**What needs to be done:**
Give the data back exactly as it stands.

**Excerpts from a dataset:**

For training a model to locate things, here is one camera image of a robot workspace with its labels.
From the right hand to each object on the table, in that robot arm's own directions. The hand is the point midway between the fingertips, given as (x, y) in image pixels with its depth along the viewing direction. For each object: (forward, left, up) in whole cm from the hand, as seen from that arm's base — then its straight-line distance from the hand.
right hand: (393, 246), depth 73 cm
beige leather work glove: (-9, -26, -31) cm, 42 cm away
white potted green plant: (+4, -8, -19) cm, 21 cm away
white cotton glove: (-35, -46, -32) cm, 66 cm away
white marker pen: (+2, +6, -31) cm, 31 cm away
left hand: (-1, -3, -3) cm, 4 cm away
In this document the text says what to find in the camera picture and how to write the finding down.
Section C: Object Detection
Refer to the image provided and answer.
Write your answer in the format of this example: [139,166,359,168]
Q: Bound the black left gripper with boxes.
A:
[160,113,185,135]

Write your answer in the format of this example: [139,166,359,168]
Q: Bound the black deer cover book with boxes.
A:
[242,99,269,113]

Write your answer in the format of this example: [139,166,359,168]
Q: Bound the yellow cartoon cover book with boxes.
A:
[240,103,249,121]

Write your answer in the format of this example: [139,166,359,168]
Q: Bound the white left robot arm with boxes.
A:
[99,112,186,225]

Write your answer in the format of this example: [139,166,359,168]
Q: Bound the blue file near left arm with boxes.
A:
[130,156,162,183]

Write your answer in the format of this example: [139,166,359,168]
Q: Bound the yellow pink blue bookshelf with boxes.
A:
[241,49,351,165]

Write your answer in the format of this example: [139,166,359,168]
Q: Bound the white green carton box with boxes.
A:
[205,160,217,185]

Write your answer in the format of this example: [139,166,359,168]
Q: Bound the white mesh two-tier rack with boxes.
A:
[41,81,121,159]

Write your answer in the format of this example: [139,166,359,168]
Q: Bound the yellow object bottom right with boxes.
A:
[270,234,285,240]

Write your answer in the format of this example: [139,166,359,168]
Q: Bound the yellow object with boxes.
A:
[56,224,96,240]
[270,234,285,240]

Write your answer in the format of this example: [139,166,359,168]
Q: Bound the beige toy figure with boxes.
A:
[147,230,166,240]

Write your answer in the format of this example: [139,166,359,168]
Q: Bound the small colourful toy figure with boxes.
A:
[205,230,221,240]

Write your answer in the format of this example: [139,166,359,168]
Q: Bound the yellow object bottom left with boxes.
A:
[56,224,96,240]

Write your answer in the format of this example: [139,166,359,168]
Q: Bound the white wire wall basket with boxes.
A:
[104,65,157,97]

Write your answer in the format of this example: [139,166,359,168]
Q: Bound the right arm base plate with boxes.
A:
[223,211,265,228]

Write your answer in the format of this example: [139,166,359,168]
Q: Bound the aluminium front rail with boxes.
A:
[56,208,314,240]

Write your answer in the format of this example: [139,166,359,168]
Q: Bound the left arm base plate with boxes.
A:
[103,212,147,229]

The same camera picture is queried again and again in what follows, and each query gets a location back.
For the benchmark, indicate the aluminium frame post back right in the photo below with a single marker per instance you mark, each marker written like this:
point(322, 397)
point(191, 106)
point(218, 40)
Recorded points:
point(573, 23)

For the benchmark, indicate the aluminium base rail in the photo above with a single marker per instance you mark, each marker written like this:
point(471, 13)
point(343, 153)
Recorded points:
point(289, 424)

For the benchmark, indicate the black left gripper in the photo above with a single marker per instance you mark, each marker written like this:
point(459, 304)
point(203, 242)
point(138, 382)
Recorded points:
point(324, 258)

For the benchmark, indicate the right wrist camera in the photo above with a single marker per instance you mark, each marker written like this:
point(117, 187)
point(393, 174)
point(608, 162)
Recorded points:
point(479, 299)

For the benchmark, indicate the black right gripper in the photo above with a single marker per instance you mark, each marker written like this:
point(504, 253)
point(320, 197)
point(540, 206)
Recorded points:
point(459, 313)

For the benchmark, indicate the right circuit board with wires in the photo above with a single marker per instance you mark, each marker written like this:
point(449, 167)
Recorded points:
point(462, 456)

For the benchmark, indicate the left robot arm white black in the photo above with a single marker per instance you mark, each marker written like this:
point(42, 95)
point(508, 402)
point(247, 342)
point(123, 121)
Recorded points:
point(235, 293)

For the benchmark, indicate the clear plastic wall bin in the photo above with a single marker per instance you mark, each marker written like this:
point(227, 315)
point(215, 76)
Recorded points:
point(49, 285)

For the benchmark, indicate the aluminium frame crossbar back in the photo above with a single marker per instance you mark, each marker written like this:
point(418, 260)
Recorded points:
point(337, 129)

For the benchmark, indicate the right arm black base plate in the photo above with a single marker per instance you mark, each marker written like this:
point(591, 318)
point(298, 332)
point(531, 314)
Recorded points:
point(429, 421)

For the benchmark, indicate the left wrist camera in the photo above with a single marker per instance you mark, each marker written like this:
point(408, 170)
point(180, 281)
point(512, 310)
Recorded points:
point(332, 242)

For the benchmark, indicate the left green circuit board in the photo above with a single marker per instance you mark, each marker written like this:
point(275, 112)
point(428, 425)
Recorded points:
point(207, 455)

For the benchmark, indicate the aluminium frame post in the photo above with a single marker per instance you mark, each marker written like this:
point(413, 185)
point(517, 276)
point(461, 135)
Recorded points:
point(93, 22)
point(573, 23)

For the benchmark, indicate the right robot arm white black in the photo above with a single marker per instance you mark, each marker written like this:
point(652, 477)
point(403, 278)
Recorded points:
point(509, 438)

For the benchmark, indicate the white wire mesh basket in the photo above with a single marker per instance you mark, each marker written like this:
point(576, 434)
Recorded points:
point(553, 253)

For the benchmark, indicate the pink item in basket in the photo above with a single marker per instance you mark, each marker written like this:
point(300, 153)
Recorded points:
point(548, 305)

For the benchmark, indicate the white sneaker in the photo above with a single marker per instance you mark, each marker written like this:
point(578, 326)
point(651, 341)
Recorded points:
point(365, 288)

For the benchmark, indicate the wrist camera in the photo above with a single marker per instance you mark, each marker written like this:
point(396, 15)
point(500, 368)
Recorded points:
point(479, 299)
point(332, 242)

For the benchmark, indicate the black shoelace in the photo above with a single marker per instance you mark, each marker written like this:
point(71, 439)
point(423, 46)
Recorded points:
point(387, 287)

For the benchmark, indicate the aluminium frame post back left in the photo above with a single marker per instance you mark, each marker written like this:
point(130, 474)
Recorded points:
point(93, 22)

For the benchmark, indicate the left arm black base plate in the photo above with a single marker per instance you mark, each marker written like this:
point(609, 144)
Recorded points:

**Expected answer:**
For training a model to locate things, here is one camera image of a robot workspace with its labels.
From the right hand to each object on the table, in that robot arm's own directions. The hand is the point midway between the fingertips, given as (x, y) in image pixels with its depth along the viewing direction. For each object: (forward, left, up) in whole cm from the hand, as seen from that arm's base — then its straight-line distance from the hand.
right hand: (393, 246), depth 73 cm
beige leather work glove: (-9, -26, -31) cm, 42 cm away
white potted green plant: (+4, -8, -19) cm, 21 cm away
white cotton glove: (-35, -46, -32) cm, 66 cm away
white marker pen: (+2, +6, -31) cm, 31 cm away
left hand: (-1, -3, -3) cm, 4 cm away
In this document the text says what to find in the camera picture and how to write the finding down.
Section C: Object Detection
Refer to the image provided and answer.
Write your answer in the format of this example: [139,166,359,168]
Q: Bound the black left gripper with boxes.
A:
[160,113,185,135]

Write your answer in the format of this example: [139,166,359,168]
Q: Bound the black deer cover book with boxes.
A:
[242,99,269,113]

Write your answer in the format of this example: [139,166,359,168]
Q: Bound the yellow cartoon cover book with boxes.
A:
[240,103,249,121]

Write your answer in the format of this example: [139,166,359,168]
Q: Bound the white left robot arm with boxes.
A:
[99,112,186,225]

Write your answer in the format of this example: [139,166,359,168]
Q: Bound the blue file near left arm with boxes.
A:
[130,156,162,183]

Write your answer in the format of this example: [139,166,359,168]
Q: Bound the yellow pink blue bookshelf with boxes.
A:
[241,49,351,165]

Write your answer in the format of this example: [139,166,359,168]
Q: Bound the white green carton box with boxes.
A:
[205,160,217,185]

Write your answer in the format of this example: [139,166,359,168]
Q: Bound the white mesh two-tier rack with boxes.
A:
[41,81,121,159]

Write your answer in the format of this example: [139,166,359,168]
Q: Bound the yellow object bottom right with boxes.
A:
[270,234,285,240]

Write your answer in the format of this example: [139,166,359,168]
Q: Bound the yellow object with boxes.
A:
[56,224,96,240]
[270,234,285,240]

Write your answer in the format of this example: [139,166,359,168]
Q: Bound the beige toy figure with boxes.
A:
[147,230,166,240]

Write your answer in the format of this example: [139,166,359,168]
Q: Bound the small colourful toy figure with boxes.
A:
[205,230,221,240]

Write your answer in the format of this example: [139,166,359,168]
Q: Bound the yellow object bottom left with boxes.
A:
[56,224,96,240]

Write your answer in the format of this example: [139,166,359,168]
Q: Bound the white wire wall basket with boxes.
A:
[104,65,157,97]

Write your answer in the format of this example: [139,166,359,168]
Q: Bound the right arm base plate with boxes.
A:
[223,211,265,228]

Write your answer in the format of this example: [139,166,359,168]
Q: Bound the aluminium front rail with boxes.
A:
[56,208,314,240]

Write your answer in the format of this example: [139,166,359,168]
Q: Bound the left arm base plate with boxes.
A:
[103,212,147,229]

The same camera picture is queried again and again in what follows, and each query gets a location back.
For the benchmark, indicate the aluminium frame post back right in the photo below with a single marker per instance you mark, each marker written like this:
point(322, 397)
point(191, 106)
point(218, 40)
Recorded points:
point(573, 23)

For the benchmark, indicate the aluminium base rail in the photo above with a single marker per instance you mark, each marker written like this:
point(471, 13)
point(343, 153)
Recorded points:
point(289, 424)

For the benchmark, indicate the black left gripper in the photo above with a single marker per instance you mark, each marker written like this:
point(459, 304)
point(203, 242)
point(138, 382)
Recorded points:
point(324, 258)

For the benchmark, indicate the right wrist camera in the photo above with a single marker per instance you mark, each marker written like this:
point(117, 187)
point(393, 174)
point(608, 162)
Recorded points:
point(479, 299)

For the benchmark, indicate the black right gripper in the photo above with a single marker per instance you mark, each marker written like this:
point(504, 253)
point(320, 197)
point(540, 206)
Recorded points:
point(459, 313)

For the benchmark, indicate the right circuit board with wires in the photo above with a single marker per instance you mark, each marker written like this:
point(449, 167)
Recorded points:
point(462, 456)

For the benchmark, indicate the left robot arm white black in the photo above with a single marker per instance you mark, each marker written like this:
point(42, 95)
point(508, 402)
point(247, 342)
point(123, 121)
Recorded points:
point(235, 293)

For the benchmark, indicate the clear plastic wall bin in the photo above with a single marker per instance you mark, each marker written like this:
point(227, 315)
point(215, 76)
Recorded points:
point(49, 285)

For the benchmark, indicate the aluminium frame crossbar back in the photo above with a single marker per instance you mark, each marker written like this:
point(418, 260)
Recorded points:
point(337, 129)

For the benchmark, indicate the right arm black base plate in the photo above with a single marker per instance you mark, each marker written like this:
point(591, 318)
point(298, 332)
point(531, 314)
Recorded points:
point(429, 421)

For the benchmark, indicate the left wrist camera in the photo above with a single marker per instance you mark, each marker written like this:
point(408, 170)
point(180, 281)
point(512, 310)
Recorded points:
point(332, 242)

For the benchmark, indicate the left green circuit board in the photo above with a single marker per instance you mark, each marker written like this:
point(275, 112)
point(428, 425)
Recorded points:
point(207, 455)

For the benchmark, indicate the aluminium frame post in the photo above with a single marker per instance you mark, each marker written like this:
point(413, 185)
point(517, 276)
point(461, 135)
Recorded points:
point(93, 22)
point(573, 23)

For the benchmark, indicate the right robot arm white black in the photo above with a single marker per instance you mark, each marker written like this:
point(652, 477)
point(403, 278)
Recorded points:
point(509, 438)

For the benchmark, indicate the white wire mesh basket in the photo above with a single marker per instance you mark, each marker written like this:
point(576, 434)
Recorded points:
point(553, 253)

For the benchmark, indicate the pink item in basket in the photo above with a single marker per instance you mark, each marker written like this:
point(300, 153)
Recorded points:
point(548, 305)

For the benchmark, indicate the white sneaker in the photo above with a single marker per instance you mark, each marker written like this:
point(578, 326)
point(651, 341)
Recorded points:
point(365, 288)

For the benchmark, indicate the wrist camera in the photo above with a single marker per instance you mark, each marker written like this:
point(396, 15)
point(500, 368)
Recorded points:
point(479, 299)
point(332, 242)

For the benchmark, indicate the black shoelace in the photo above with a single marker per instance you mark, each marker written like this:
point(71, 439)
point(423, 46)
Recorded points:
point(387, 287)

For the benchmark, indicate the aluminium frame post back left in the photo above with a single marker per instance you mark, each marker written like this:
point(130, 474)
Recorded points:
point(93, 22)

For the benchmark, indicate the left arm black base plate in the photo above with a single marker per instance you mark, each marker written like this:
point(609, 144)
Recorded points:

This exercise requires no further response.